The mutated grandmother had also premature ovarian failure. This clinical feature has not been previously detected in patients with MKRN3 mutations. Although the association with premature ovarian failure is purely speculative at the moment, it is interesting to note that in in PWS patients gonadal failure has been described as part of the clinical spectrum [14]. Of course, the link between the MKRN3 mutation and premature ovarian failure has to be confirmed studying large cohorts of adult mutated patients.

In our case the familial nature of the CPP was evident only by the presence of a second degree and a third degree relative affected from the paternal side, as parents were asymptomatic and the girl had no siblings. Our finding confirms a previous suspicion that the familial nature of CPP can be frequently under-recognized if not carefully investigated [11]. Most children with CPP present for medical consultation accompanied by their mothers. Their paternal family history, therefore, may be often unknown, unavailable or under-investigated.

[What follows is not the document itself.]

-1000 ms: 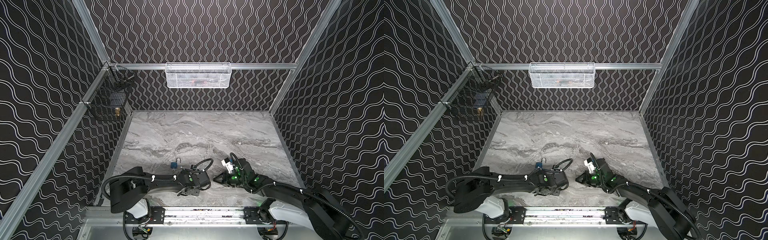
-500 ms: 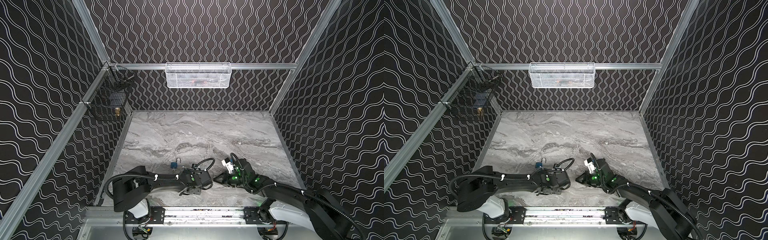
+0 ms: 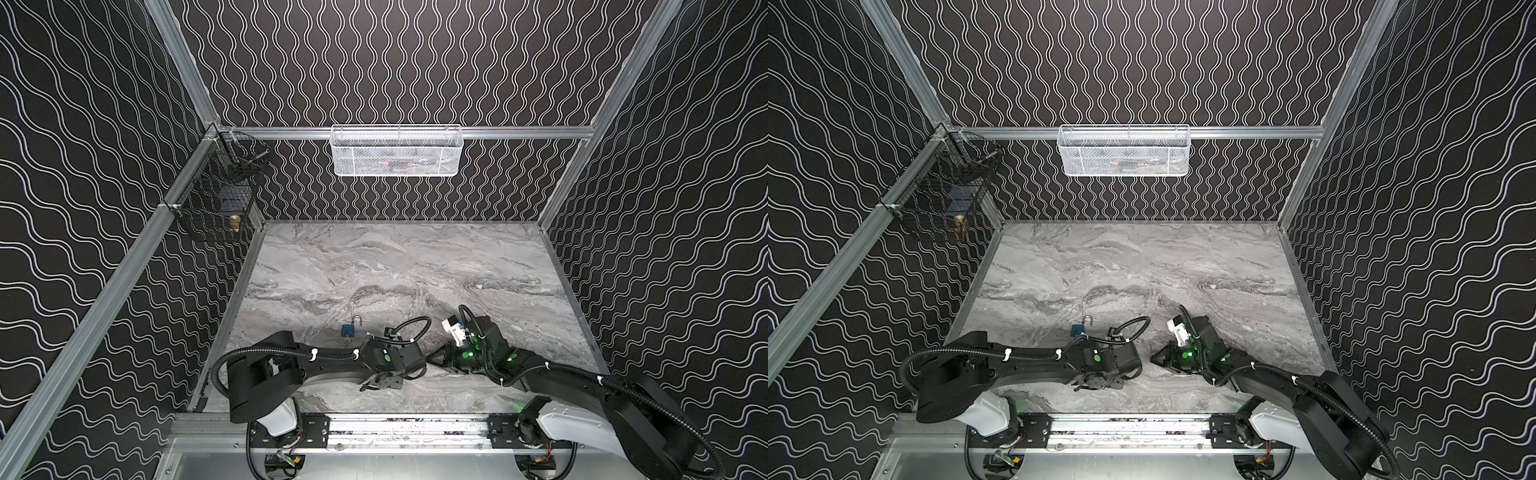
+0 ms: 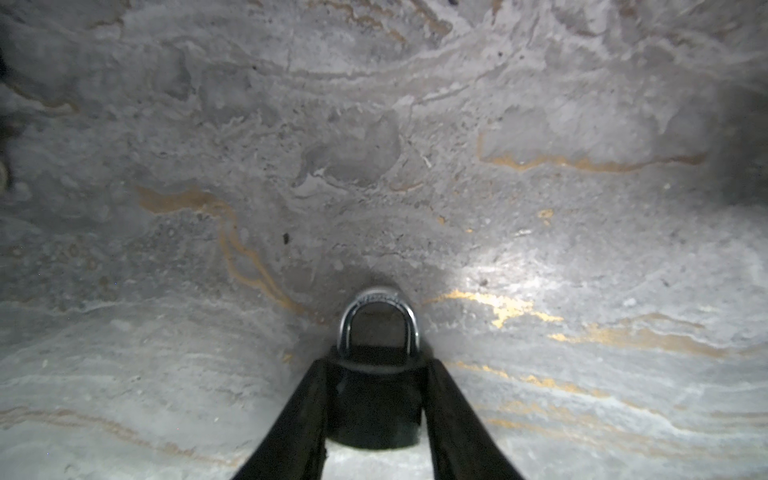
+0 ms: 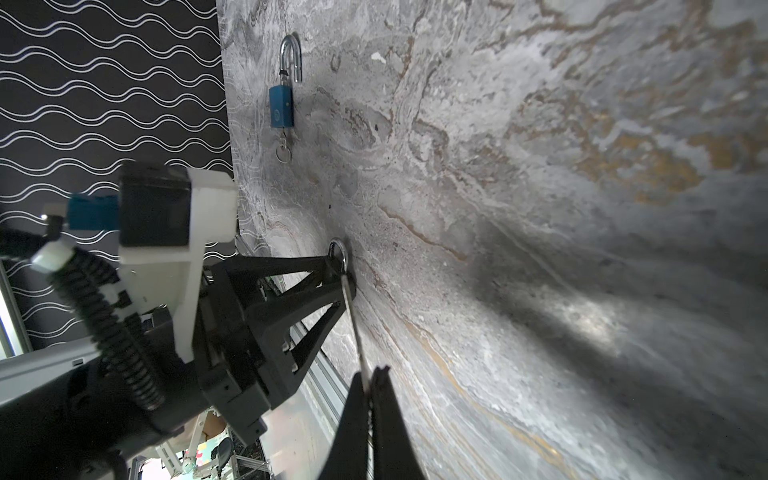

Due to maternal imprinting, only the paternal MKRN3 allele is expressed. CPP, therefore, can manifest only if the mutated MKRN3 allele comes from father. Nevertheless, fathers can be asymptomatic carriers if they have inherited the mutated allele form their mothers, as in our family. So we highlight the importance of an accurate family history that can unravel the familiar nature of CPP also in cases that seem sporadic. The determination of the precise onset of puberty in boys and in their fathers it is not simple since testicular enlargement is not as obvious as breast development and menarche in girls. So also when the father had precocious puberty, it could be not reported and only a very careful family medical history can reveal the presence of subjects with precocious puberty in second or third degree relatives.

Physicians should be aware of this kind of inheritance in CPP with the aim to promote MKRN3 genetic analysis, providing an additional tool for the diagnosis and adequate treatment of children with CPP.

The identification and the long-term follow-up of new patients with MKRN3 defects and CPP could be very interesting not only for the clarification of the phenotypes according with different kinds of mutations but also for establishing their risk of metabolic disorders and estrogen-dependent tumor development later in life.

Consent

Written informed consent was obtained from the parents for publication of this Case report and any accompanying images. A copy of the written consent is available for review by the Editor of this journal.